**WHAT YOU ARE ASKED TO DO**
Scan the entries for "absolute". Every line that holds it is to be copied.

**MATERIAL SHOWN**

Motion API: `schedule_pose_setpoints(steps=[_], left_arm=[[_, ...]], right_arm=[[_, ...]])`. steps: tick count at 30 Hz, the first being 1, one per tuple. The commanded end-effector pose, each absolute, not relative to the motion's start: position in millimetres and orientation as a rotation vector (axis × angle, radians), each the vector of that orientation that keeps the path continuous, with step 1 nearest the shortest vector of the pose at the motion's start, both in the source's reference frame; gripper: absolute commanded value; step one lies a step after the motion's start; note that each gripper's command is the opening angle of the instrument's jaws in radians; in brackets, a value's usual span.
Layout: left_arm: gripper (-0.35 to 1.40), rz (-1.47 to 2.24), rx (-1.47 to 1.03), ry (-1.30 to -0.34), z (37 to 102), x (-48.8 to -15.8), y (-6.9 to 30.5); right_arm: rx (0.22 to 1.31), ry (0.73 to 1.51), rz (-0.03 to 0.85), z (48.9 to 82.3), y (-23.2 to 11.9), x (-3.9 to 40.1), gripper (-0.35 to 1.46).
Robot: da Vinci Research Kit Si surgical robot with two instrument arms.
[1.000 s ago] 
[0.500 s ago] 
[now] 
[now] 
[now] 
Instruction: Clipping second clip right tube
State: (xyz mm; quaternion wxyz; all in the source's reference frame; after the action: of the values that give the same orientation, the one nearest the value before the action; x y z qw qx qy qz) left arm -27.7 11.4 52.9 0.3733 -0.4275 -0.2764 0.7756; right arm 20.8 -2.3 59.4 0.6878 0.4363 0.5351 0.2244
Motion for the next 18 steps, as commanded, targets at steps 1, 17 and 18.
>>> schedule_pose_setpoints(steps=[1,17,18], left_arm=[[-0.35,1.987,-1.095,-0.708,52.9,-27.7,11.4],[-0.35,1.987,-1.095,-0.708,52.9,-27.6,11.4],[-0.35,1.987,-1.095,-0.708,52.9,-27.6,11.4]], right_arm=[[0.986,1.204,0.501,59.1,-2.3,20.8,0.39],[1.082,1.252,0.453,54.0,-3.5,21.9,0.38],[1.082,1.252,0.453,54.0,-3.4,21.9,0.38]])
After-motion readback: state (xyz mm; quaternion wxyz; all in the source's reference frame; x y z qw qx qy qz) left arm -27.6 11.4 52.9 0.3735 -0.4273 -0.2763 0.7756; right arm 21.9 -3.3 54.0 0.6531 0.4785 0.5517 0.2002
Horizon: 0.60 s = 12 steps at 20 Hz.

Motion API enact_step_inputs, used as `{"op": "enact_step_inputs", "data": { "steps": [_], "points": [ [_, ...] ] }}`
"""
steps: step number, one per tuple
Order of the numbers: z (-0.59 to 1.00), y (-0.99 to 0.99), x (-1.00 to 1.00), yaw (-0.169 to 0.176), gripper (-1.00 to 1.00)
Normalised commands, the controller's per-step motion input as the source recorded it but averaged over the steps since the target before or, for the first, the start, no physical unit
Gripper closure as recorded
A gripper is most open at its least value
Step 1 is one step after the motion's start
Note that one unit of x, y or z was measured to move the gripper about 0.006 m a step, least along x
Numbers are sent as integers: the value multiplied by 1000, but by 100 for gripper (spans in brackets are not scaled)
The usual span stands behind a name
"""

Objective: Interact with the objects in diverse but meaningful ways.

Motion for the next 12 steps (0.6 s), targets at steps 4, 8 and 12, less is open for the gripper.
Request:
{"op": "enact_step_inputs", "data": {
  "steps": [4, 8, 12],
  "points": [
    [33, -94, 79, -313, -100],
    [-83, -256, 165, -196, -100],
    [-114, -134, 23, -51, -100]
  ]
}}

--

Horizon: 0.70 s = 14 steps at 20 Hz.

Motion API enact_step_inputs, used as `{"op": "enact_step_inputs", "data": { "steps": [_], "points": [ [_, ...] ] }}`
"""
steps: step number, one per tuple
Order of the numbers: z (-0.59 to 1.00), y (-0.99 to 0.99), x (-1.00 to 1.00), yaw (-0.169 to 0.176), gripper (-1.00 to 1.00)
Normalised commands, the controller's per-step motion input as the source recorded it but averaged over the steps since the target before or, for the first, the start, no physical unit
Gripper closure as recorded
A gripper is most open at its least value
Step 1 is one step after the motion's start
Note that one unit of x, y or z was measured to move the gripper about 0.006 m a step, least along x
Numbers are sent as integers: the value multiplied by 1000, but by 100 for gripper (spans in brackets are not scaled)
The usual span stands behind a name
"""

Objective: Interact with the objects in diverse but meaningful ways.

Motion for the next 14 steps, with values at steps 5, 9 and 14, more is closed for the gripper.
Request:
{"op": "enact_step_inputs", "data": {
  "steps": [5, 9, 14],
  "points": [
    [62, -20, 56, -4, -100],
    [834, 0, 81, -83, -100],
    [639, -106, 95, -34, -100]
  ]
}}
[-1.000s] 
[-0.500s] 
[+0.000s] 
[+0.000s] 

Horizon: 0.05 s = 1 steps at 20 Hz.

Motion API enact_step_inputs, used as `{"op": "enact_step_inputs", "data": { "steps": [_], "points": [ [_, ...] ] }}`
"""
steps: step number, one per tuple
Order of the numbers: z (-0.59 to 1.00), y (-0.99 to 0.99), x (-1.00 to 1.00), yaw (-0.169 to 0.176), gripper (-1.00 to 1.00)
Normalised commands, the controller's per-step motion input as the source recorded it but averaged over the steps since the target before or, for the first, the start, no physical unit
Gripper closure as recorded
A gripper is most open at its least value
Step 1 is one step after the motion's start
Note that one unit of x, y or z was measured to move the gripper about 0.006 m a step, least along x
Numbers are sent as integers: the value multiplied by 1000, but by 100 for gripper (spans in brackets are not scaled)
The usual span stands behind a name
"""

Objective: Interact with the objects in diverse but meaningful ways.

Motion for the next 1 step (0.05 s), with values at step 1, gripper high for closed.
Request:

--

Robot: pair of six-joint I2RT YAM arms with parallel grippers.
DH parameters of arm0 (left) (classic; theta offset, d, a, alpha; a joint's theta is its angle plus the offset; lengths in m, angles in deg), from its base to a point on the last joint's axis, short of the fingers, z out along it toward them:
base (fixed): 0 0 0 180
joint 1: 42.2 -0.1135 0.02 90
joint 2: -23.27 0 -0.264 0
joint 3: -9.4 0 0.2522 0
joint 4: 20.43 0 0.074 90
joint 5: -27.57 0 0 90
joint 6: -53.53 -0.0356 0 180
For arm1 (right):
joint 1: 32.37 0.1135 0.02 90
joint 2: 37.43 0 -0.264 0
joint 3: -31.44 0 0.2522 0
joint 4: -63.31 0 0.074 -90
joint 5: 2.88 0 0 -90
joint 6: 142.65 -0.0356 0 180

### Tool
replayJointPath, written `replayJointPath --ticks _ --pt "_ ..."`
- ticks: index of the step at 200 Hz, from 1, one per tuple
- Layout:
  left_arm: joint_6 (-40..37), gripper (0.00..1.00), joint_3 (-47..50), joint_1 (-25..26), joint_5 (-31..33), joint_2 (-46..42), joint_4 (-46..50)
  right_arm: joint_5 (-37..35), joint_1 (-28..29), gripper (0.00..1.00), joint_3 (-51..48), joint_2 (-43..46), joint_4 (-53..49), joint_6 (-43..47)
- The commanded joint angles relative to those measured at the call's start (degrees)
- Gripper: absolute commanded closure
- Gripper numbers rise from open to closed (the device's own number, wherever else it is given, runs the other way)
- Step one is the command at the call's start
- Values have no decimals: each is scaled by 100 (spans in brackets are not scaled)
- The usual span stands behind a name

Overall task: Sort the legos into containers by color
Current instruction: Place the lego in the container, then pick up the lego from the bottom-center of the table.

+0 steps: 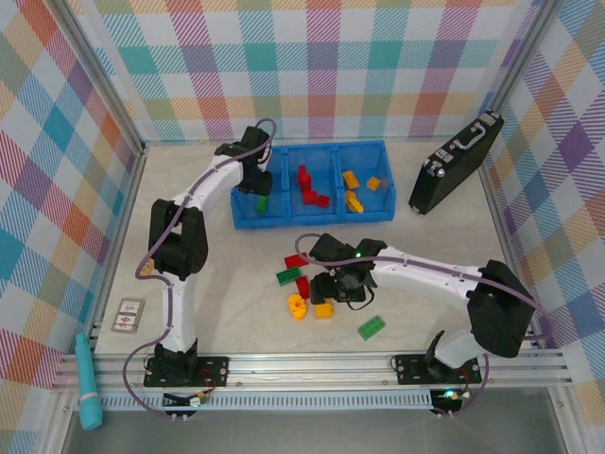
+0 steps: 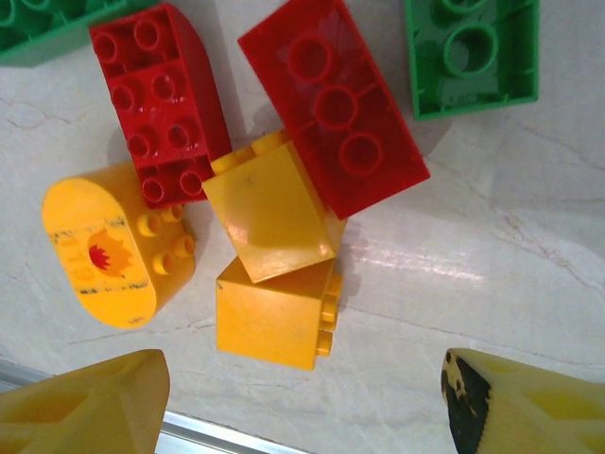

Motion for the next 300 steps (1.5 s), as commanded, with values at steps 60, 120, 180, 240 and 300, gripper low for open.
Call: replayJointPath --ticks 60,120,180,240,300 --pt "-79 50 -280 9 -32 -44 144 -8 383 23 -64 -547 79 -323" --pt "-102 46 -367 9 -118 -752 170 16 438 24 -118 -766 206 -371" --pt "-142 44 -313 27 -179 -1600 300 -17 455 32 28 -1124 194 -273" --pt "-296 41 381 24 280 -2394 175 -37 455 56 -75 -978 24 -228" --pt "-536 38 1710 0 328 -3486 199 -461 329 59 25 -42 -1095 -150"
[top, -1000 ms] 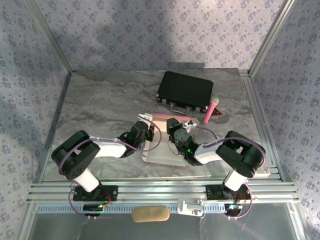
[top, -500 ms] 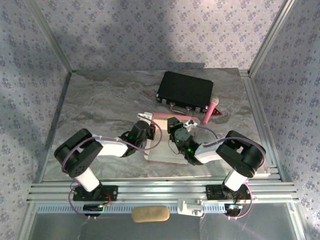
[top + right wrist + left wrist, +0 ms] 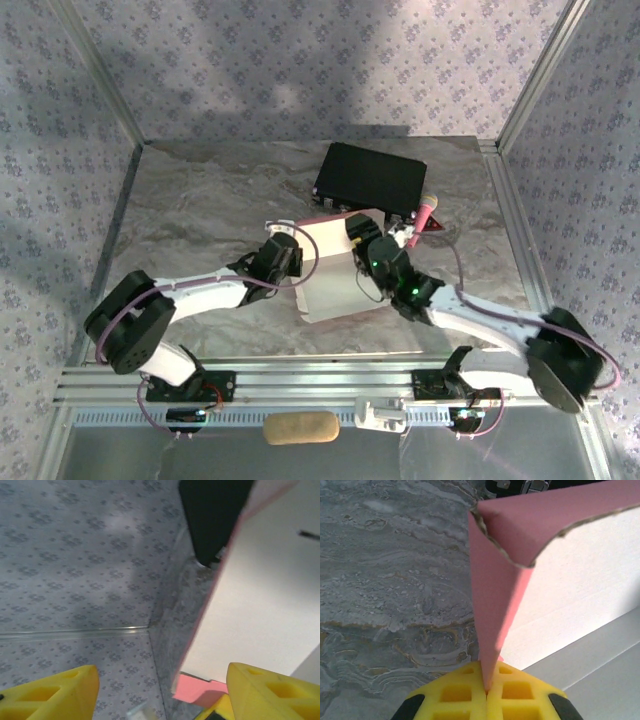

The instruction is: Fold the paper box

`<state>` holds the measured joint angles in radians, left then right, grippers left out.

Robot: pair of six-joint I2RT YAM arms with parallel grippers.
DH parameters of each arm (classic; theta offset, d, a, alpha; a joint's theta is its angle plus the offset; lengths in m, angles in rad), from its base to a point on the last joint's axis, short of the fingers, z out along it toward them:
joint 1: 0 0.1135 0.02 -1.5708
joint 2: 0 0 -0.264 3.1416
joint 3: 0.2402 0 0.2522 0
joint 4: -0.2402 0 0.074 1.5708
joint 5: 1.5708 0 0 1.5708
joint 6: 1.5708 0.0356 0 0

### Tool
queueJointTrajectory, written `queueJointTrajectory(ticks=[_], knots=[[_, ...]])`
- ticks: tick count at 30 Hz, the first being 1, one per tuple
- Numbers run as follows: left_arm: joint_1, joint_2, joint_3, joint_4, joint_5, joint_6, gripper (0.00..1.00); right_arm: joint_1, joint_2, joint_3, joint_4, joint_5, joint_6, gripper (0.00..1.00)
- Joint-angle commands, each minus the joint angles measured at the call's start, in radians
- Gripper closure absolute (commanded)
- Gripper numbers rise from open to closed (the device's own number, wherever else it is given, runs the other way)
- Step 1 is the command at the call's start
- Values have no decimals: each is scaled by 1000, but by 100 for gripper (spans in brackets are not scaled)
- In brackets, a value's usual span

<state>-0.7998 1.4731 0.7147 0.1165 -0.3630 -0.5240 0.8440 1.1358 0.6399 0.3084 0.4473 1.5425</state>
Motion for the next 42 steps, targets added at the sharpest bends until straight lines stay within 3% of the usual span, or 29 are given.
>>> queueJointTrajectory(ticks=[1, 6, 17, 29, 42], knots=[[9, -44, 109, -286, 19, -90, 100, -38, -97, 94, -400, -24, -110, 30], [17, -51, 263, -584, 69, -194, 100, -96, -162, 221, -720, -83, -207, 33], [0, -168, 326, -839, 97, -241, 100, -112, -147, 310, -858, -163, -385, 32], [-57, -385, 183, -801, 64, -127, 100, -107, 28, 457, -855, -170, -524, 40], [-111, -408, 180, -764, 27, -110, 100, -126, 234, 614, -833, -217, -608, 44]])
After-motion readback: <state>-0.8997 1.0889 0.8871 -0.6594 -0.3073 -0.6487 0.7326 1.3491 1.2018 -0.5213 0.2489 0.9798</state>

**SOLUTION TO THE PROBLEM**
Motion API: `schedule_pose_setpoints(steps=[_], left_arm=[[_, ...]], right_arm=[[_, ...]])`. steps: tick count at 30 Hz, the first being 1, one per tuple. The commanded end-effector pose, each absolute, not relative to the motion's start: position in millimetres and orientation as a rotation vector (axis × angle, radians), each the vector of that orientation that keeps the path continuous, with step 1 nearest the shortest vector of the pose at the motion's start, both in the source's reference frame; gripper: absolute commanded value; step one lies a step after the motion's start; note that each gripper's command is the opening angle of the instrument's jaws in radians; in brackets, a value's usual span.
- Gripper: absolute commanded closure
- Gripper closure absolute (commanded)

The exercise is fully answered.